RE: Global dimming and warming.
August 14, 2012 at 9:16 am
(This post was last modified: August 14, 2012 at 9:19 am by The Grand Nudger.)
IDK if it's an issue of -global- will. Obviously if it were a global goal the "problem" is a whole hell of a lot less severe. On the other hand, top down solutions haven't worked for us very well on this count (which is why there's alot of focus on bottom up, local solutions currently- and for other reasons as well). There are actually tons of projects and extension research grants designed to find a way to translate the gains we've achieved in the first world to practical methods and equipment for the third world (and to deliver this stuff to them when they can't source it themselves). It has to be mentioned that food security isn't always an issue of food, but often politics. Successful ag requires some measure of peace and security, more-so if there's an outlay of investment involved. If you have technicals doing doughnuts in your fields every third tuesday you aren't going to get many yams out of it. If the local dictator has his thugs intercept aide shipments or flat out refuses them entry (it's usually the former not the latter) then outside help does nothing but fatten him and his.
One interesting case that does not involve instability is the case of Chrysanthemum cinerariifolium; a small mostly unremarkable looking flower that forms the base of IPM in most industrialized ag operations. Pyrethrum (and more recently pyrethroids) are sourced from this flower and the process is very labor intensive. Because the flowers are handpicked, hand sorted, and hand separated before they are shipped for processing into pesticides these operations are not economically viable in the first world (where labor costs are the majority of operating costs on any agricultural commodity). Nevertheless the product is required for first world ag as it stands and so the task is shifted to those areas that don't have a lot of capital to invest but do have a lot of (cheap or free) labor to throw at a problem. Some of the biggest producers of this particular commodity also happen to be countries with massive populations and huge problems with food security. So, what we have, in effect, is a situation whereby large amounts of agricultural land and agricultural workers are engaged in a zero-sum game in third word (and developing) nations to produce a product that supports a convenient (but not entirely necessary) method of managing agriculture in first world nations so that those growers can secure a higher price for their commodities (and largely ignore those third world and developing nations further down the chain - both in the slice of the profit pie and in that we let food rot on the docks rather than ship it due to the opportunity cost - even though these people have cash to pay in many cases). That's the situation surrounding just one little yellow flower.

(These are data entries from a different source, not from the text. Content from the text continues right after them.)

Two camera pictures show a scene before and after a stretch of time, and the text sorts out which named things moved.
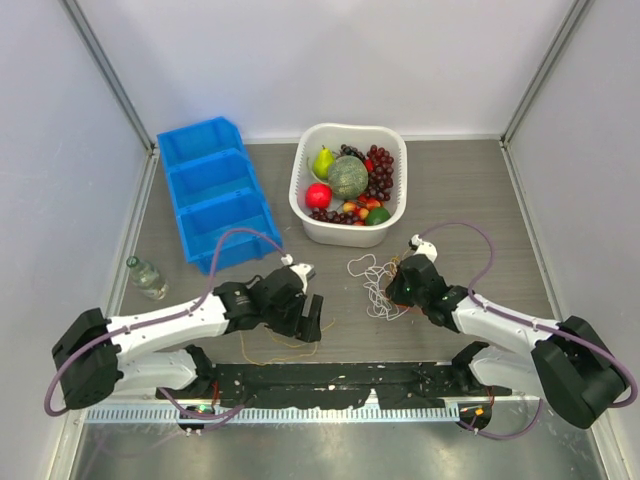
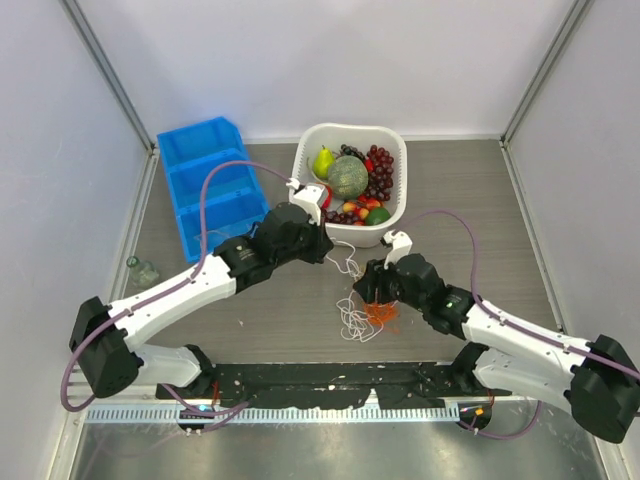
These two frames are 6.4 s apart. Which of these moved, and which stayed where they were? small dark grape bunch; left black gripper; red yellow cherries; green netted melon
Moved: left black gripper
Stayed: small dark grape bunch; red yellow cherries; green netted melon
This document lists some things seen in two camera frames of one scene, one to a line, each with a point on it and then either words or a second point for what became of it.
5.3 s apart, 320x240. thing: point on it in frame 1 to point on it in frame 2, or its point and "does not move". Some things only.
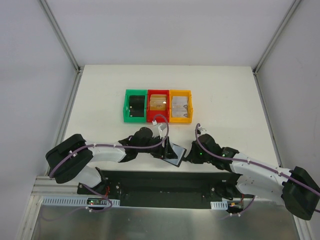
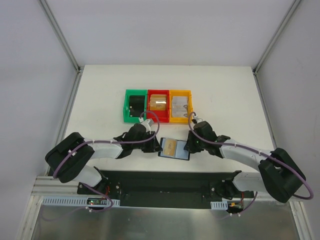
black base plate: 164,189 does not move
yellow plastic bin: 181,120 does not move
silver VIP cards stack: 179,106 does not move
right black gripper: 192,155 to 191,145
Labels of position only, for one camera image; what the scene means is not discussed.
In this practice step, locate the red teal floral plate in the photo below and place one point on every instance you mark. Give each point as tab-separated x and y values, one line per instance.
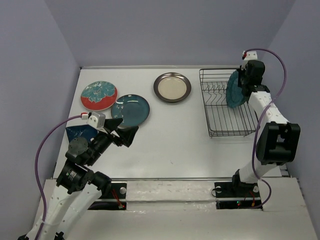
99	96

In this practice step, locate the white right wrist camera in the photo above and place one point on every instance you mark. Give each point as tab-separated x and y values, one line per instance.
248	55

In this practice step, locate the teal scalloped embossed plate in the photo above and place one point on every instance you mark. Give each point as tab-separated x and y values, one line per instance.
234	96

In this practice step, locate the black wire dish rack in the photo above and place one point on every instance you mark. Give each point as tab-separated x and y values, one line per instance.
223	121

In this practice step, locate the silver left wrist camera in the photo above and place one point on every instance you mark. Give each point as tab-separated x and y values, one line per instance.
96	120

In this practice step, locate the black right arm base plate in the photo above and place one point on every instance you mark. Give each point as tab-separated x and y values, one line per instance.
229	197

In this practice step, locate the brown rimmed cream plate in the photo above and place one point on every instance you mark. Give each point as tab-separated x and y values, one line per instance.
172	87

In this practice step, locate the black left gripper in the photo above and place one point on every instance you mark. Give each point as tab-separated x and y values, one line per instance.
127	135

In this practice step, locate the dark blue square plate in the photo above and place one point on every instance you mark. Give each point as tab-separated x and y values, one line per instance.
84	131

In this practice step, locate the dark blue round plate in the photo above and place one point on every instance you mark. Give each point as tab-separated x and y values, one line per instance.
132	108

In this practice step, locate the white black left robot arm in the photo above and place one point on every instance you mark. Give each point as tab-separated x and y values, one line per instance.
77	186

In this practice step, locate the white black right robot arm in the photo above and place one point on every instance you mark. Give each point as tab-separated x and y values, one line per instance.
276	139

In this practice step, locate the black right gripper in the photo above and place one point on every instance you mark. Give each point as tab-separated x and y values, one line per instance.
241	71

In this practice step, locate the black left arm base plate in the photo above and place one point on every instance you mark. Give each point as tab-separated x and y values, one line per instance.
114	200

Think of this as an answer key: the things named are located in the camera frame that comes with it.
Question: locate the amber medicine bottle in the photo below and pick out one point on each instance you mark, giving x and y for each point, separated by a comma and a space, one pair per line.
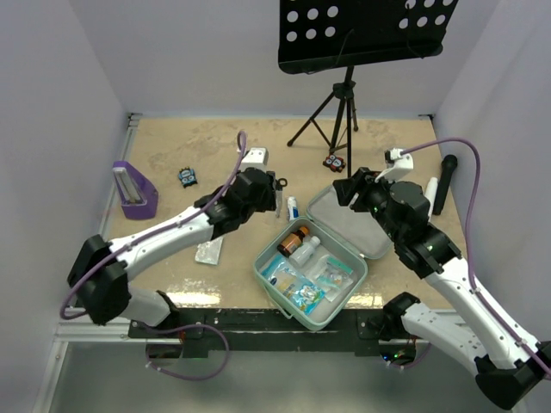
293, 241

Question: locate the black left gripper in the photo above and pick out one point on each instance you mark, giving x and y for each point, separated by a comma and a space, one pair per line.
268, 203

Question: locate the black microphone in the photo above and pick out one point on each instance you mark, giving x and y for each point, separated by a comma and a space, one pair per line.
448, 167

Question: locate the black music stand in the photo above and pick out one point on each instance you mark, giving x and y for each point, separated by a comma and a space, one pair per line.
396, 88

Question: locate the white plastic bottle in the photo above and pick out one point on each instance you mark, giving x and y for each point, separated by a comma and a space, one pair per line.
305, 252

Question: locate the blue owl toy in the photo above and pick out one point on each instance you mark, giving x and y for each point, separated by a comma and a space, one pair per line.
187, 177

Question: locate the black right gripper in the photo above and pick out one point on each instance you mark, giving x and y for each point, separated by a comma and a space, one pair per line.
362, 182

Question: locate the teal packet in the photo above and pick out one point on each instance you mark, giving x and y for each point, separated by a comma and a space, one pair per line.
333, 276

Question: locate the small clear packet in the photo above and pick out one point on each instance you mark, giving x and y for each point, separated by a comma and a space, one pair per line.
209, 252

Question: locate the mint green medicine case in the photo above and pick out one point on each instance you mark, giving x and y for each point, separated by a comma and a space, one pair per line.
352, 238

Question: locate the white bandage roll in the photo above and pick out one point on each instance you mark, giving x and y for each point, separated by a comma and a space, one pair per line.
292, 209

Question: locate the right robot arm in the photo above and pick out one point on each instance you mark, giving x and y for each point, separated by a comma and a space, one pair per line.
506, 361

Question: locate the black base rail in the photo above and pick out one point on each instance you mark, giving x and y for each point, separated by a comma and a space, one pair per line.
360, 332

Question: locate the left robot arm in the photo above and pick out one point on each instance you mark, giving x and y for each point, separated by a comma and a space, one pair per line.
101, 275

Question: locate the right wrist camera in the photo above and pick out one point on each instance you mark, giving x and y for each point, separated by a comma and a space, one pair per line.
398, 165

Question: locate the white gauze packet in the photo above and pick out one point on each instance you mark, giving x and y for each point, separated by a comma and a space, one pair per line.
310, 275

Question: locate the red owl toy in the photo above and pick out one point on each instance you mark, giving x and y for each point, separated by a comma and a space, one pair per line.
334, 163

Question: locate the black handled scissors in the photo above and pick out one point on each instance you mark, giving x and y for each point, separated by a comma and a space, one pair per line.
280, 184

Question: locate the white microphone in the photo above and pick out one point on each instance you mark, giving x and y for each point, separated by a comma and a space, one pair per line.
430, 193

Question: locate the purple metronome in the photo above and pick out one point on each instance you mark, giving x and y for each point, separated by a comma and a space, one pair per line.
139, 197

Now, that doesn't sound like a global will issue, that sounds like a bottom line issue. It sounds like an issue decided by a very small number of people for whom the notion of food security is only useful as a scare tactic. They say "food security" when they petition local, state, and national governments for sweethearts deals all the while annihilating the same almost as non-chalantly as a cows tail brushes off a fly. You have to keep in mind here that third world and developing nations present a fantastic opportunity for profit for anyone who can sell themselves (or their operation) well enough to whatever authority (if any) operates in an area. I really feel for the people who re forced to make these decisions. On the one hand you ave Big-Ag courting you, promising you the world (and telling you just how horrible and hopeless your situation is without them) and on the other hand you have people starving with no real means to invest in Ag. That Big-Ag gets it's way isn't surprising, That they fail to deliver on those promises they make around the world far removed from our "watchful eye", also unsurprising.